Pay Taxes For Forex Trading - US Traders

You finally start to profit and you are all excited about your just withdrawn cash when it suddenly hits you - what about taxes? How are my profits taxed and where should you report your income? What kind of documents should you fill in and how to keep IRC away from knocking on your door in the middle of a happy sunny day?!

I don't know about other countries (I promise to investigate though!), but US traders are definitely required to pay taxes for foreign exchange profits. It sucks, but that's the law, so unless you are planning to move to Europe or Middle East, you should continue reading!

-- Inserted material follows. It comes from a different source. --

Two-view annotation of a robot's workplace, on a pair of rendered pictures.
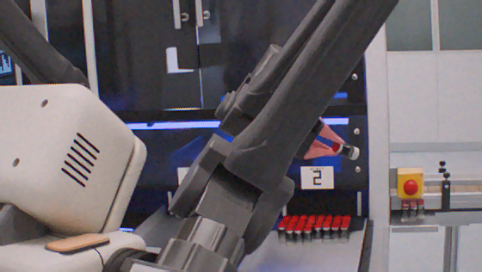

US forex traders can choose to be taxed under the tax rules of regular commodities (IRC Section 1256 contracts). Another options is to be taxed under the special rules (IRC Section 988 - Treatment of Certain Foreign Currency Transactions)
Good thing about Section 1256 for forex traders is that when you report your capital gains on IRS Form 6781 (Gains and Losses from Section 1256 Contracts and Straddles) you have the right to split your capital gains on Schedule D using a 60% / 40% split. What the hell is this split??

  • 60% of the capital gains are taxed at the lower capital gains rate (currently 15%)
  • the remaining 40% at the ordinary capital gains rate (as high as 35%).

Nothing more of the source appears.